Home Institution: Jimma University, Ethiopia
U.S. Institution: Yale University School of Public Health
Project Title: Quality of Birthing Care in Low Income Countries: The Case of Ethiopia
This research project generally aims to: 1) describe the variation in woreda/district-level skilled birth attendance rates (SBA) measured by the Health Management Information System (HMIS)in Ethiopia in 2015, 2) identify woreda/district-level determinants of higher SBA rates, and 3)examine the quality of labor and delivery (L & D) services in the government hospitals of Southern Nations Nationalities and Peoples Region (SNNPR). For aim 1, data will be obtained from the databases of HMIS, Education Management Information System (EMIS), and Central Statistical Agency (CSA). For aim 2, primary data on structure, process, and outcome quality measures pertaining to L & D services will be collected for all hospitals in SNNPR. These measures will be consistent with the Ethiopia Hospital Alliance for Quality (EHAQ) measures of L& D services. EHAQ is a learning collaborative based on a model that involves hospitals exchanging knowledge with each other and empowering the hospital industry to teach itself how to improve (MOH, 2014a); in 2014-2015, EHAQ is focused on improving hospital quality of are relative to L & D services. Consistent with EHAQ recommended strategies, the structure measures of quality include an inventory of the required resources (e.g., equipment, medicines,and guidelines). Process measures include the use of proper registration, triage, rapid assessment, and newborn care practices, which will be assessed by site visits and observation of providers’ practices. The outcome measure will be the EHAQ assessment of maternal satisfaction.
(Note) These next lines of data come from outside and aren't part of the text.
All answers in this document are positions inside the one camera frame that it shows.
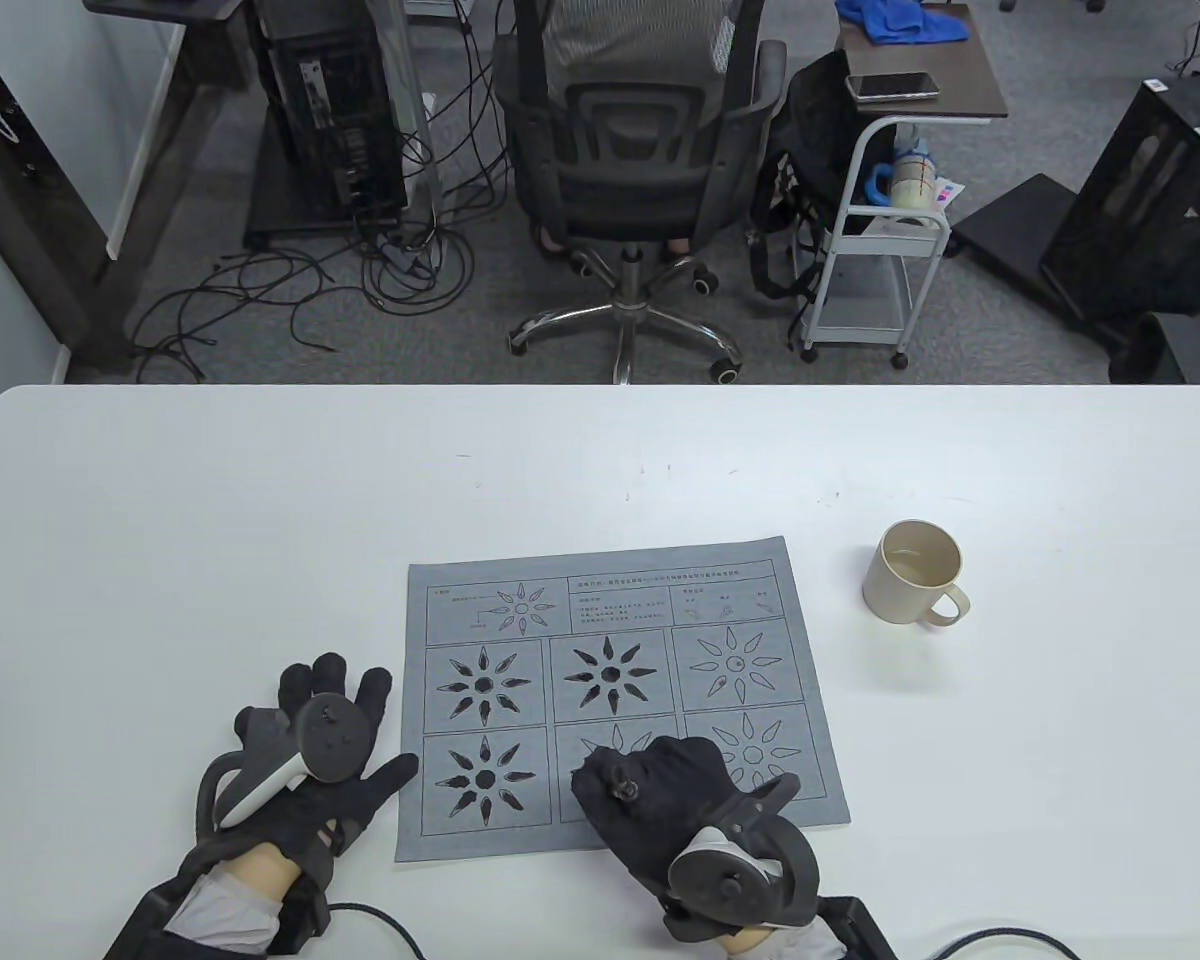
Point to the person's left hand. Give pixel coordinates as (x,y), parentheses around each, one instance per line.
(375,790)

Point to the person's right hand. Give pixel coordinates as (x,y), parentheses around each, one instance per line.
(670,790)

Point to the grey water writing practice cloth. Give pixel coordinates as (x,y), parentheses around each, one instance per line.
(520,600)

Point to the person's left forearm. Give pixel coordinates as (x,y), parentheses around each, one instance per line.
(225,905)

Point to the blue cloth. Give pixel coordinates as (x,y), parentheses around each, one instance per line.
(900,20)

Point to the dark grey handheld controller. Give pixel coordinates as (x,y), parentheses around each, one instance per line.
(715,880)
(332,740)

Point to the beige mug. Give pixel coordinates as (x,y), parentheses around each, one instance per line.
(895,597)

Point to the black mesh office chair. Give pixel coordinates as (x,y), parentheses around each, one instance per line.
(640,160)

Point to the white drinking bottle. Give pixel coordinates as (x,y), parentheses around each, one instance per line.
(910,180)

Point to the colourful paper card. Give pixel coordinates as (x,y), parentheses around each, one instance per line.
(948,192)

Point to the black flat base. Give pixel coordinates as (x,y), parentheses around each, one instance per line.
(1010,220)

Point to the black computer tower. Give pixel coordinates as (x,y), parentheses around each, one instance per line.
(330,120)

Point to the black backpack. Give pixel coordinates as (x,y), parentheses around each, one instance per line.
(810,130)

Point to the dark desk with white panel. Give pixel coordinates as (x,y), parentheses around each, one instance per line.
(150,120)

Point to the dark smartphone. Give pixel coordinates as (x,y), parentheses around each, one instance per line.
(890,87)

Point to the black open computer case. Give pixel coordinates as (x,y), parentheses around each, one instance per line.
(1140,200)

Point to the white cart brown top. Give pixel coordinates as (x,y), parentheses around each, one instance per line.
(960,80)

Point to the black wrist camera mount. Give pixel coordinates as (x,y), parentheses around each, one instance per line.
(860,930)
(305,915)

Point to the dark vertical post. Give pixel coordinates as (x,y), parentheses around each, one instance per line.
(30,200)

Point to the aluminium frame post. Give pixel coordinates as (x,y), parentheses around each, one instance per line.
(405,100)

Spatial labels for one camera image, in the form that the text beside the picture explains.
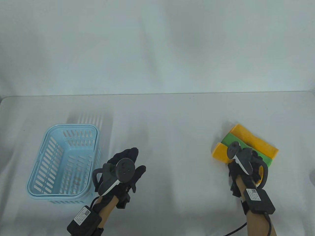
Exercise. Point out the person's left hand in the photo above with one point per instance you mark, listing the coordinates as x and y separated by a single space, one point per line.
130 153

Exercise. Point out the person's right hand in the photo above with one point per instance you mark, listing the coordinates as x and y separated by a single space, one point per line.
236 172

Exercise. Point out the orange-yellow towel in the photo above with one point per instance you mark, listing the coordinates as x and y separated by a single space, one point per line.
220 152

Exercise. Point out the green towel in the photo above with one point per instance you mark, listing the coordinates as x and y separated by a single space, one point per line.
231 140

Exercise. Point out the yellow square towel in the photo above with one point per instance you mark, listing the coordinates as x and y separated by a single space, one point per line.
260 143

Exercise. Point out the person's right forearm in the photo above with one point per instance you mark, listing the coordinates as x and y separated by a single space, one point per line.
258 221

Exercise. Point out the grey white tracker controller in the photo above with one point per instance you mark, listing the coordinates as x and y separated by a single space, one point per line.
232 151
126 169

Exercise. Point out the black wrist sensor box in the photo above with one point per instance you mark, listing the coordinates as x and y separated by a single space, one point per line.
83 221
258 200

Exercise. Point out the light blue plastic basket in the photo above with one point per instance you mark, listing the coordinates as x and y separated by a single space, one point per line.
37 177

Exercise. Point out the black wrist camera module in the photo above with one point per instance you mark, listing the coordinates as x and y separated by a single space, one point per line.
123 201
235 189

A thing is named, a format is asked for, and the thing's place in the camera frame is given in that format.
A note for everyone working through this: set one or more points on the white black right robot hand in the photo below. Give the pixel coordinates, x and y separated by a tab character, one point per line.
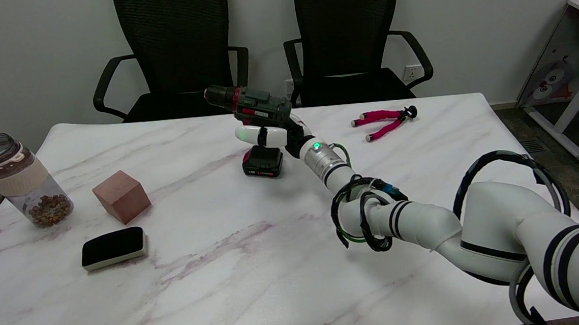
267	135

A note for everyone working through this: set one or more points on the green black power screwdriver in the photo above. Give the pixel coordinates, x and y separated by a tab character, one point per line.
254	101

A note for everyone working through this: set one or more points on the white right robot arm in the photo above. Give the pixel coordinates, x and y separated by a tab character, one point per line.
426	219

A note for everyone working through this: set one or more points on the pink flexible mini tripod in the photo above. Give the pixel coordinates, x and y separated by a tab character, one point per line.
383	115

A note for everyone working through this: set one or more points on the black mesh office chair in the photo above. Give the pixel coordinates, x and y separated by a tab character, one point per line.
346	26
174	38

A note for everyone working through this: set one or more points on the reddish wooden cube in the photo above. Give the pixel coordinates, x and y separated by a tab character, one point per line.
121	197

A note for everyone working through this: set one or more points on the black whiteboard eraser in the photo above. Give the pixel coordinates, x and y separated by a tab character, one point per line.
112	245

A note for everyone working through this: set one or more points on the clear jar with nuts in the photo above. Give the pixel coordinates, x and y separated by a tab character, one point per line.
21	181

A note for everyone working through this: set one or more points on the dark floor vent grille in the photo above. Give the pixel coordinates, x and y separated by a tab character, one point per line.
533	146

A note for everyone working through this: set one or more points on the white desk with printed panel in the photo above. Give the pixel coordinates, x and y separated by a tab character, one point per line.
563	62

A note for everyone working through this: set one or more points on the white wall power outlet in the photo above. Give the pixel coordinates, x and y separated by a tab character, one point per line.
289	86
413	74

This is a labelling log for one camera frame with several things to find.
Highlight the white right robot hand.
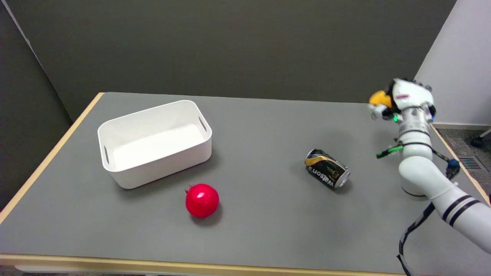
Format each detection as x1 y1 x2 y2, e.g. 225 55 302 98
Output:
367 78 437 123

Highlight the yellow rubber duck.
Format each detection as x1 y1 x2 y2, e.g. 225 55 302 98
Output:
369 90 392 108

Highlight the white plastic box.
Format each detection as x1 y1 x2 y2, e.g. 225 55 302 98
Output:
97 100 213 189

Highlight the black chair base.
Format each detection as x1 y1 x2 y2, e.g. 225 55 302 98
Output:
471 130 491 148

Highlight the floor vent grille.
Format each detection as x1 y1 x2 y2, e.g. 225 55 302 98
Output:
458 157 483 170

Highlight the black Watsons drink can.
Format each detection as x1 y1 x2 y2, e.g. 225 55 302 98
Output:
305 149 351 189

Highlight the red pomegranate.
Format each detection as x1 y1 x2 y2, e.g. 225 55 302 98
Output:
185 184 220 219

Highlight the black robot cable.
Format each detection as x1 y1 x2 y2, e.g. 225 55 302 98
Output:
397 202 436 276

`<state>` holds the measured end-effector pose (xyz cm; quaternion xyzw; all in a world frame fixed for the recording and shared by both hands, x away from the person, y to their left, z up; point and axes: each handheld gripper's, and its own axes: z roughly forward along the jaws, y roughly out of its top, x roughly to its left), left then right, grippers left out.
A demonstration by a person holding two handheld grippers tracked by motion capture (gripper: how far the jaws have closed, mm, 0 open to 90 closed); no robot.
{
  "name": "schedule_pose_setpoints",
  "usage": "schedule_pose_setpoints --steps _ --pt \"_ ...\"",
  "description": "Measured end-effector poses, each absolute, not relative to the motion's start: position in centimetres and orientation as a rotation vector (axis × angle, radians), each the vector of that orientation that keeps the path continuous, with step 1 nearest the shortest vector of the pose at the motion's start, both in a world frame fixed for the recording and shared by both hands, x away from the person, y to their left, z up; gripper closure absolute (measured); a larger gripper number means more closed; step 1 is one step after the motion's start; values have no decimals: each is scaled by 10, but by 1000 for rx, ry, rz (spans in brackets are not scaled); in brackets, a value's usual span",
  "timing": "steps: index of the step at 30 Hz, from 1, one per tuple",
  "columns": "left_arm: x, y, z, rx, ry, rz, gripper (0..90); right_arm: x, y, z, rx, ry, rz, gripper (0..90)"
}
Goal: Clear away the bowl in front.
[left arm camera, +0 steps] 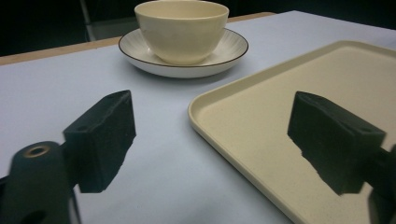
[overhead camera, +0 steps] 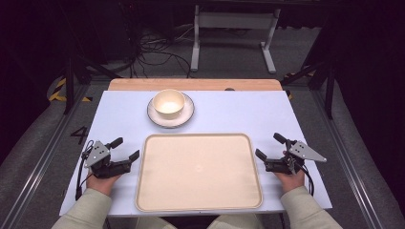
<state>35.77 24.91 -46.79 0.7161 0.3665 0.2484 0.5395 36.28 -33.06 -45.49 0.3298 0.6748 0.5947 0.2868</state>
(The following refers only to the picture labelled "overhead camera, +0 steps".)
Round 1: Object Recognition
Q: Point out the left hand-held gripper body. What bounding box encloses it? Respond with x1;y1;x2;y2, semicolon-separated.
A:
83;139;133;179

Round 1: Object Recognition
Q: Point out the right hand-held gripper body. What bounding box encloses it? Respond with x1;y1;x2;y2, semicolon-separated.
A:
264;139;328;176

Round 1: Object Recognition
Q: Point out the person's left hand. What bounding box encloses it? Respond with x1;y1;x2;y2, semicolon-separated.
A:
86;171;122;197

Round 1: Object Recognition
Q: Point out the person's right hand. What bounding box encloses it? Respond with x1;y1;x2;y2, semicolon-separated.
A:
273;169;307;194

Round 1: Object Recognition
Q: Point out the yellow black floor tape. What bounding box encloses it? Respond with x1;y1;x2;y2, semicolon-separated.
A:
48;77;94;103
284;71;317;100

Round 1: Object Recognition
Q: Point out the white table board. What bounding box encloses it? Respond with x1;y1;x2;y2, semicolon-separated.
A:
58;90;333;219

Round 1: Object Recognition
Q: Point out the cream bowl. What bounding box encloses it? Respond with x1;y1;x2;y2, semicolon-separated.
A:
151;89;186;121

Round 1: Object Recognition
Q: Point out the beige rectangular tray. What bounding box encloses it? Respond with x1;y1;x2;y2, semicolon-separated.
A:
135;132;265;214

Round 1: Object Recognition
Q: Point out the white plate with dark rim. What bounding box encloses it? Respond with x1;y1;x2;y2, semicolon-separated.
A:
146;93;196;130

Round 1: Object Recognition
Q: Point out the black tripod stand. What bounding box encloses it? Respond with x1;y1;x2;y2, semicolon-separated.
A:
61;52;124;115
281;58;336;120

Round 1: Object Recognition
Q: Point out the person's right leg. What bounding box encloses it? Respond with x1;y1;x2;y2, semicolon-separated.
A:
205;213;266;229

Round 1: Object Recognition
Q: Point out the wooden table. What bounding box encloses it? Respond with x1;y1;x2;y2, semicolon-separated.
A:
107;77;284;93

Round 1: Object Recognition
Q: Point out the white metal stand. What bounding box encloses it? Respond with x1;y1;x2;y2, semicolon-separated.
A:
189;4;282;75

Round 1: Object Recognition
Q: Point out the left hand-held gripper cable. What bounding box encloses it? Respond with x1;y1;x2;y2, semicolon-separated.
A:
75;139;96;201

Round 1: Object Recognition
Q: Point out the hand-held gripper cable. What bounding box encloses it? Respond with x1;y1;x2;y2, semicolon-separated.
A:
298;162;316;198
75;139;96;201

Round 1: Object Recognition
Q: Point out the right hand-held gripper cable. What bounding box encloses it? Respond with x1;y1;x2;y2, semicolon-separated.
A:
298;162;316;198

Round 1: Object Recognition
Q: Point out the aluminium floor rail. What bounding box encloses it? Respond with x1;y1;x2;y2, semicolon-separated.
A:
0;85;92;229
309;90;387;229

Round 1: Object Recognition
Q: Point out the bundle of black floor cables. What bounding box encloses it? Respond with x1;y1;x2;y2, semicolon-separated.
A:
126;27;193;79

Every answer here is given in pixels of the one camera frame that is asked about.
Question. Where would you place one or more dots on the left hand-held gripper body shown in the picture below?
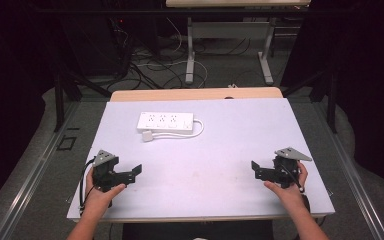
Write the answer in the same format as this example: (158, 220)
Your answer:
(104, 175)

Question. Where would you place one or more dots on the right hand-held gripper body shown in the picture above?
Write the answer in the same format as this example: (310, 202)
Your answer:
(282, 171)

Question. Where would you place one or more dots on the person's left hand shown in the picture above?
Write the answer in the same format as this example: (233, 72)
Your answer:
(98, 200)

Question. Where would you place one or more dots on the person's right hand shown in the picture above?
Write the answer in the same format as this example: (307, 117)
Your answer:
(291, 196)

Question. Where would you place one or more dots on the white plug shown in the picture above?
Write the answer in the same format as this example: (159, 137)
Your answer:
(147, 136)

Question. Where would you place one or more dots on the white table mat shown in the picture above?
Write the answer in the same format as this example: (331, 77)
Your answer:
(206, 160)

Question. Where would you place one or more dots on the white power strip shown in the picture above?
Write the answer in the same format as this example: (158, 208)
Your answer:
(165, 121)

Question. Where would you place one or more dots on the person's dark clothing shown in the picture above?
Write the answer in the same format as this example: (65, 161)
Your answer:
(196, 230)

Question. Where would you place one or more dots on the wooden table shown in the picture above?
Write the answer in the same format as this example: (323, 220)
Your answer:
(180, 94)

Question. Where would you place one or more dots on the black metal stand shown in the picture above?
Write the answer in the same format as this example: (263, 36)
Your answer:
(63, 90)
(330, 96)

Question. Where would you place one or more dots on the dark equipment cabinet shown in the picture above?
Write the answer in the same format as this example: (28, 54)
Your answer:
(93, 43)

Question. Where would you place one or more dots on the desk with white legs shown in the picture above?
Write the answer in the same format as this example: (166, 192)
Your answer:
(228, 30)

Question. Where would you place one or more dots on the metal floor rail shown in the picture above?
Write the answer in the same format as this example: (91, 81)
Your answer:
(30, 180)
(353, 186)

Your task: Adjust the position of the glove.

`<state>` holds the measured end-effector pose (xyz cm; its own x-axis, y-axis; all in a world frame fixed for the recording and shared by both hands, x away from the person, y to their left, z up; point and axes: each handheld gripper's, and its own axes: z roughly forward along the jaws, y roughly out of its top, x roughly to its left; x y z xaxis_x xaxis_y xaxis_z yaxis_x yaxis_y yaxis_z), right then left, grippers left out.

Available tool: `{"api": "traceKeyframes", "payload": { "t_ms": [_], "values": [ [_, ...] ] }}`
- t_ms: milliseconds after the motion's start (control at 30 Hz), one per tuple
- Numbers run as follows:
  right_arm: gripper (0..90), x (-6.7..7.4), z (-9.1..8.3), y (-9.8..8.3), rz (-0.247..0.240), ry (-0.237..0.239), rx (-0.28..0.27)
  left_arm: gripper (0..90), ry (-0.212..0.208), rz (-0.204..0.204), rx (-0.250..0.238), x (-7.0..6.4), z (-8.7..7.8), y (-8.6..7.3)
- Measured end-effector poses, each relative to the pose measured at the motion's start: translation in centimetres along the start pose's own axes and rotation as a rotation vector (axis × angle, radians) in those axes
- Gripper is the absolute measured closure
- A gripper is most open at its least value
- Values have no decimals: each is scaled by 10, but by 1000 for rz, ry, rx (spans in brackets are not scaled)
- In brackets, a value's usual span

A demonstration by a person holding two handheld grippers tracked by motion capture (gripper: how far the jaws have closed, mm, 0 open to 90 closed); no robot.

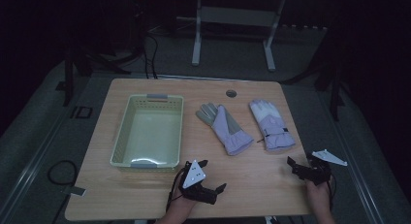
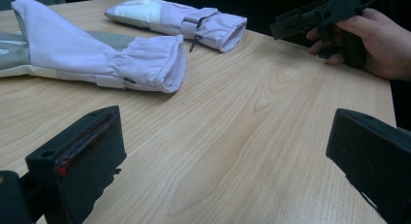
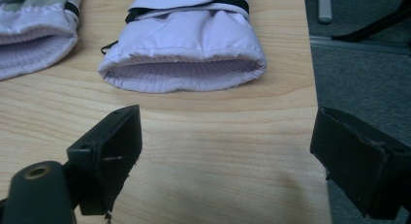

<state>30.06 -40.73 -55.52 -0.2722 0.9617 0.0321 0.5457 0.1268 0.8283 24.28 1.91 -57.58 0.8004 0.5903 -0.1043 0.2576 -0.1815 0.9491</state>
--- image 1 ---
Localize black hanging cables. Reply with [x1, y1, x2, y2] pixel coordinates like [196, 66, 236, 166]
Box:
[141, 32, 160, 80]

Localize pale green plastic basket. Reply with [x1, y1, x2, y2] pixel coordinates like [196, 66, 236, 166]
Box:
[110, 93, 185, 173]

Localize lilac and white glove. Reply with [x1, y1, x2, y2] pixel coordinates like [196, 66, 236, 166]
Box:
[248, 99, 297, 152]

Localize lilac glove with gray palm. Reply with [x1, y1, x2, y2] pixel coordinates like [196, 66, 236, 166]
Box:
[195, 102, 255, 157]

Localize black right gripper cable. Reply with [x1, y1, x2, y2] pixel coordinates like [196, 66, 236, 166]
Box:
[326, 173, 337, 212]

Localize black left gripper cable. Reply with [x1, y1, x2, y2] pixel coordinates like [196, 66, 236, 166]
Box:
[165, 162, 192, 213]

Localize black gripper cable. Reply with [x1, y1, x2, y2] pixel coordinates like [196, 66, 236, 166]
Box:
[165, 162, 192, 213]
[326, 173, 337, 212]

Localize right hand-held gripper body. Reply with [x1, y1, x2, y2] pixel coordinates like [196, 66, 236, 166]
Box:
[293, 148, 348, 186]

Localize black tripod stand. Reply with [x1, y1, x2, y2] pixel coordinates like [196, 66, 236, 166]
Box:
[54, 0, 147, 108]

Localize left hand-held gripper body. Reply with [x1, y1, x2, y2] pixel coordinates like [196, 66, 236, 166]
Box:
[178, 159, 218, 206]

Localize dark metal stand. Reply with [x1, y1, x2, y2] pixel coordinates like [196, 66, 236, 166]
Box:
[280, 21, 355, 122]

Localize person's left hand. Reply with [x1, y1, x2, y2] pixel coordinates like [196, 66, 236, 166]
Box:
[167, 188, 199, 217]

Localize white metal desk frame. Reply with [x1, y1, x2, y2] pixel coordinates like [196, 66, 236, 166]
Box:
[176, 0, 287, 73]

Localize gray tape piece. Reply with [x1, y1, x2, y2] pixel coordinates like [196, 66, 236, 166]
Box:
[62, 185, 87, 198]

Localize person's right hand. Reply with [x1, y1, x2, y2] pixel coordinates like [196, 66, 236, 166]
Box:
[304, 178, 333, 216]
Findings from this research can help Ethiopia identify factors associated with success in increasing skilled birth attendance rates as well as identify critical gaps in quality of hospital care to be addressed as they continue improving maternal, newborn, and child health. As Ethiopia seeks to be a middle-income country within the next 30 years, improved quality of hospital care will be fundamental to such development. Although less than 20% of mothers giving birth in facilities, this number is likely to triple in the next 30 years. A more thorough understanding of the factors associated with skilled birth attendance rates and of the quality of hospital labor and delivery service is paramount to creating a health care sector that will support Ethiopia’s development agenda.